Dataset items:
=====
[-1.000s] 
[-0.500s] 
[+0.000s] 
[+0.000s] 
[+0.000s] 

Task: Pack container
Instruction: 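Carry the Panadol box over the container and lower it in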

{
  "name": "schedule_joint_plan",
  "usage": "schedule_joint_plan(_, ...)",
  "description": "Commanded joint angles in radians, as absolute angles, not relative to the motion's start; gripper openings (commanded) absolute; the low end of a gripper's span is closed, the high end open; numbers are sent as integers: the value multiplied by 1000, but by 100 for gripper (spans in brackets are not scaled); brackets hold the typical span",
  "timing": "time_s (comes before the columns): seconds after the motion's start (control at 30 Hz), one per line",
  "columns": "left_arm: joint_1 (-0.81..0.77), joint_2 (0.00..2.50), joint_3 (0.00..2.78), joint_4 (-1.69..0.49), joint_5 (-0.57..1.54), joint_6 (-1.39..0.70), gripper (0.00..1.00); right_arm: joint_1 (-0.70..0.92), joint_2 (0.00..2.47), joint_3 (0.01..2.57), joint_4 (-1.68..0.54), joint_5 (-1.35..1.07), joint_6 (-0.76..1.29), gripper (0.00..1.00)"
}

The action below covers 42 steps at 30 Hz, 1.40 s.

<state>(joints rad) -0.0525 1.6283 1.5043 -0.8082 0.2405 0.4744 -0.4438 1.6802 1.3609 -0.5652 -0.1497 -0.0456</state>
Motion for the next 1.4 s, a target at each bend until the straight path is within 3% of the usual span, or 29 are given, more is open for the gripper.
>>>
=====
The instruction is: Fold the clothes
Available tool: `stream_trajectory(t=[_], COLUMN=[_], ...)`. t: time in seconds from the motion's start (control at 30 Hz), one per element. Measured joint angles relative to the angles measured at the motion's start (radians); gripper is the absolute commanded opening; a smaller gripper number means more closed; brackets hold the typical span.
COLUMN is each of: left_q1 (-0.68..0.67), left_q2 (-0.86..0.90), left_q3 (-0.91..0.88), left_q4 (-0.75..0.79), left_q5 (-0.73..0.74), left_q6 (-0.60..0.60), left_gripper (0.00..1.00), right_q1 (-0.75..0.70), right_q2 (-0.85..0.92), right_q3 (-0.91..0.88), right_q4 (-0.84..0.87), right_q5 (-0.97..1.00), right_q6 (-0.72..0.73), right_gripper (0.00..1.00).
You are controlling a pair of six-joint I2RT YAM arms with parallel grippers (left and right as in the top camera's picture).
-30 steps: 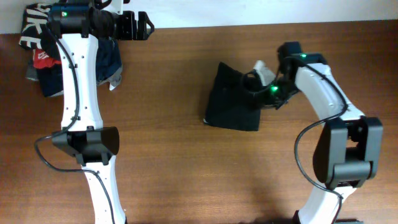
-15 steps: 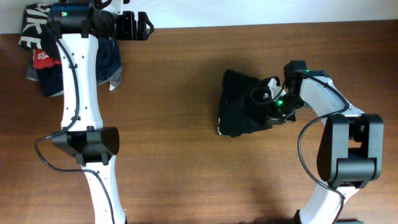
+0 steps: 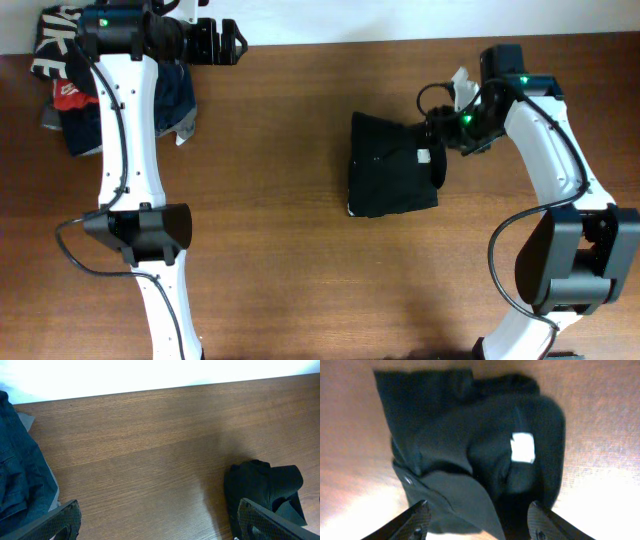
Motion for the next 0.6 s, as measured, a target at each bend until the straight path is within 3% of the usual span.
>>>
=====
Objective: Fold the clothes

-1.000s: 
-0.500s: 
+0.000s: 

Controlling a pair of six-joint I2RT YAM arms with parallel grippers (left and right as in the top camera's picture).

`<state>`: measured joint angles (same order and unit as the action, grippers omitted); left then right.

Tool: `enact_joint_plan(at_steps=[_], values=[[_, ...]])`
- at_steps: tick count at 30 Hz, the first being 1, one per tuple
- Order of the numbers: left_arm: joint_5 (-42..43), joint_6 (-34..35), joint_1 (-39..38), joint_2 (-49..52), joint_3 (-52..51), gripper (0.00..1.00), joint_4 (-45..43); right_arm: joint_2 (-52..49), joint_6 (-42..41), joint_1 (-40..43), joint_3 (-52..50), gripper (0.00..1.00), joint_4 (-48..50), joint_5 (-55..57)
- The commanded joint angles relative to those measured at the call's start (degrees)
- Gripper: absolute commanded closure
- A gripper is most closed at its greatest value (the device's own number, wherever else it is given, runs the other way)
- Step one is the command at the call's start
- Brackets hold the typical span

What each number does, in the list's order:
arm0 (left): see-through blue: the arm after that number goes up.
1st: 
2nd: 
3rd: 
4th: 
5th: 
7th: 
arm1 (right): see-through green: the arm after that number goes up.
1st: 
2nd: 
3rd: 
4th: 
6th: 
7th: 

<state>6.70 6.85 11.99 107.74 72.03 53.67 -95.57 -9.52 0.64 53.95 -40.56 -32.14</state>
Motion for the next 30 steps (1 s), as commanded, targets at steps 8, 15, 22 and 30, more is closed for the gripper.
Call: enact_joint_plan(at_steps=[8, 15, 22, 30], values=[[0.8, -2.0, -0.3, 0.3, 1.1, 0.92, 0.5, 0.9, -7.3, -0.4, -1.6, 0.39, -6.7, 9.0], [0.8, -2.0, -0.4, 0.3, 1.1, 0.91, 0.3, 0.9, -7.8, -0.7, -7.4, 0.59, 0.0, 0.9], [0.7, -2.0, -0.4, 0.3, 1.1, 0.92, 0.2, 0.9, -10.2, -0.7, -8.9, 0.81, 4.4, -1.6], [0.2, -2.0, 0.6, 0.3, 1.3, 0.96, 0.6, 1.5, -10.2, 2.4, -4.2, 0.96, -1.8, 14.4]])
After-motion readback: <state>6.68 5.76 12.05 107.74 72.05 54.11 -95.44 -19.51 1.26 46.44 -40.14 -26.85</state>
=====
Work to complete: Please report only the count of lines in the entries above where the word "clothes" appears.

Expected answer: 2